Clinical immunology and immunopathology registrar Pathology North, John Hunter Hospital

Dr David Tran graduated from Monash University with previous training in Melbourne and Brisbane. He has an interest in anaesthetic drug testing, autoimmune diseases and patient symptom score assessments.

A/Prof Glenn Reeves MB BS (Syd) FRACP FRCPA M Med Stat

A/Prof Glenn Reeves is a senior Staff Specialist in Immunology and Immunopathology working in public and private clinical and laboratory practice (Hunter Health, Pathology North, Coastal Immunology), with a particular interest in autoimmunity, both systemic (e.g. lupus) and organ-specific (including coeliac disease).

A/Prof Glenn Reeves is also Director of the Autoimmune Resource and Research Centre, a patient-focused charitable organisation offering information, support and research related to autoimmune conditions.

Coeliac Gene Testing Dr Glenn Reeves and Dr David Tran

Key Points:

• Coeliac HLA gene testing is not diagnostic for coeliac, as the permissive alleles are seen in > 20% of the population

• Negative coeliac HLA gene testing substantially lowers the likelihood of coeliac being present

• Coeliac HLA gene testing has particular utility in settings where endoscopic confirmation of coeliac is not desirable (e.g. paediatric populations, anticoagulant therapy) or in situations where patients are averse to discontinuing an already-established gluten-free diet to clarify duodenal biopsy appearances

Coeliac disease (CD) is a common (prevalence ~ 1%) immune condition where the bowel, sometimes along with other organs, is damaged by the body’s response to gliadin (gluten) contained in wheat, barley, and rye. In order to develop clinical features such as malabsorption (diarrhoea, steatorrhoea, nutrient deficiencies [e.g. vitamin D, iron]), patients with coeliac disease typically have a specific HLA genotype. Human leukocyte antigens (HLA) are the human component of the Major Histocompatibility Complex Molecule (MHC) which play an essential role in displaying peptides (self or foreign) to antigen specific T lymphocytes. This HLA-DQ2/DQ8 genotype facilitates presentation of gliadin-derived antigens to T cells, which then recruit other immune cells to mediate the bowel damage seen in coeliac sufferers, as well as serological changes (including formation of antibodies to tissue transglutaminase (TTG) and deamidated gliadin peptide (DGP)). Proving the presence of coeliac disease requires the demonstration of characteristic changes in the villous lining of the small bowel in individuals ingesting gluten – diagnosis is ideally reliant upon these histological features, with clinical features, serological changes, and genotype providing supportive, surrogate information.

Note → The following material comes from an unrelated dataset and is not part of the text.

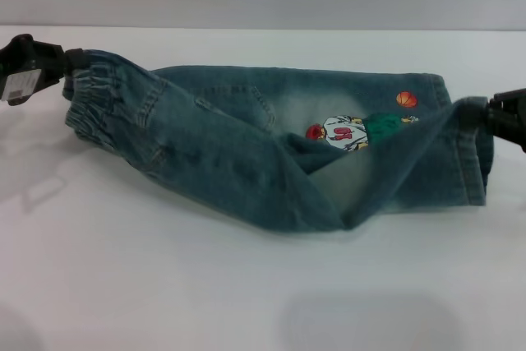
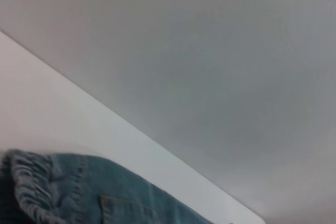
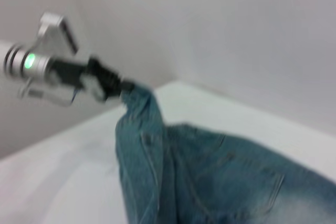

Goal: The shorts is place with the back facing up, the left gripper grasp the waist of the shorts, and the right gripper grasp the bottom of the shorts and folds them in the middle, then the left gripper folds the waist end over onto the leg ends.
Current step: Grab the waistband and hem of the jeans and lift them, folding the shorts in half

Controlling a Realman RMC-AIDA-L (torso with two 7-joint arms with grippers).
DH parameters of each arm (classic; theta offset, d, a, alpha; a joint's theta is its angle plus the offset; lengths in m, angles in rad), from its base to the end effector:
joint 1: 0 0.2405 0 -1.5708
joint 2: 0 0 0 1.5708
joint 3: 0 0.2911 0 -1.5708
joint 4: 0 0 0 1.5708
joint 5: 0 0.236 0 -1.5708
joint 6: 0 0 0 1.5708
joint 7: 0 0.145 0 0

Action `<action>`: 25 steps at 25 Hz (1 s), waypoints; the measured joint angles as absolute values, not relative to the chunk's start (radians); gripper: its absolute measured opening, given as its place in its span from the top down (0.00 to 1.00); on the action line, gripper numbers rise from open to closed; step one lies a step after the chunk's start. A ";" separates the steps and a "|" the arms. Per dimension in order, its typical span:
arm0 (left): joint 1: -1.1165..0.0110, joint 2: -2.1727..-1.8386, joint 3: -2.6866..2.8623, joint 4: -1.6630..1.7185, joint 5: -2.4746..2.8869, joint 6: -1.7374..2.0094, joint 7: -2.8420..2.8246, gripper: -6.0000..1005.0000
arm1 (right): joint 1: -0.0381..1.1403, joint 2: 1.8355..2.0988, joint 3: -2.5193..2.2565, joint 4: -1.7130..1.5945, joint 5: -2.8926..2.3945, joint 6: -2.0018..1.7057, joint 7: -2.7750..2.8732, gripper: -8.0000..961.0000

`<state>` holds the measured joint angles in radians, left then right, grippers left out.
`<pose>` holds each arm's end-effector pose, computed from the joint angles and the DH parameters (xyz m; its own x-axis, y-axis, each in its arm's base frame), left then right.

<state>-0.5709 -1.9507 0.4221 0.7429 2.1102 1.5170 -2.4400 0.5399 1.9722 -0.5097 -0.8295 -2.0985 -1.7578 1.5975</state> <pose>-0.3369 0.4047 0.0934 -0.0106 0.7854 0.6190 0.9678 -0.1476 0.2038 0.3121 0.3725 0.0806 0.7733 -0.3950 -0.4960 -0.5285 -0.8337 -0.1600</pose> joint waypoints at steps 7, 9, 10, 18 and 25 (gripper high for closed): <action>-0.567 -1.976 0.430 0.739 2.109 1.369 -2.417 0.87 | 0.532 1.985 -0.508 -0.730 -2.061 -1.594 1.548 0.99; -0.570 -1.982 0.430 0.739 2.109 1.333 -2.409 0.87 | 0.532 1.985 -0.508 -0.705 -2.059 -1.545 1.538 0.99; -0.571 -1.985 0.431 0.738 2.109 1.319 -2.406 0.87 | 0.533 1.985 -0.508 -0.695 -2.058 -1.521 1.534 0.99; -0.584 -2.005 0.432 0.703 2.091 1.177 -2.360 0.86 | 0.533 2.003 -0.508 -0.674 -2.052 -1.381 1.512 0.99; -0.596 -2.031 0.433 0.699 2.075 1.091 -2.322 0.86 | 0.544 2.012 -0.516 -0.654 -2.042 -1.273 1.506 0.99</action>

It is generally acknowledged that coeliac disease rarely develops without the presence of a predisposing (“permissive”) HLA Class II DQ genotype. The HLA-DQ molecule is a heterodimer containing an alpha-chain (encoded by DQA1) and a beta-chain (encoded by DQB1). HLA nomenclature is evolving away from serological typing (e.g. DQ8) towards detailed molecular typing (DQA1*0301/DQB1*0302) that reflects the polymorphic sequence variation within the HLA genome. This change in nomenclature can be found in the medical literature and progressively in diagnostic pathology reports.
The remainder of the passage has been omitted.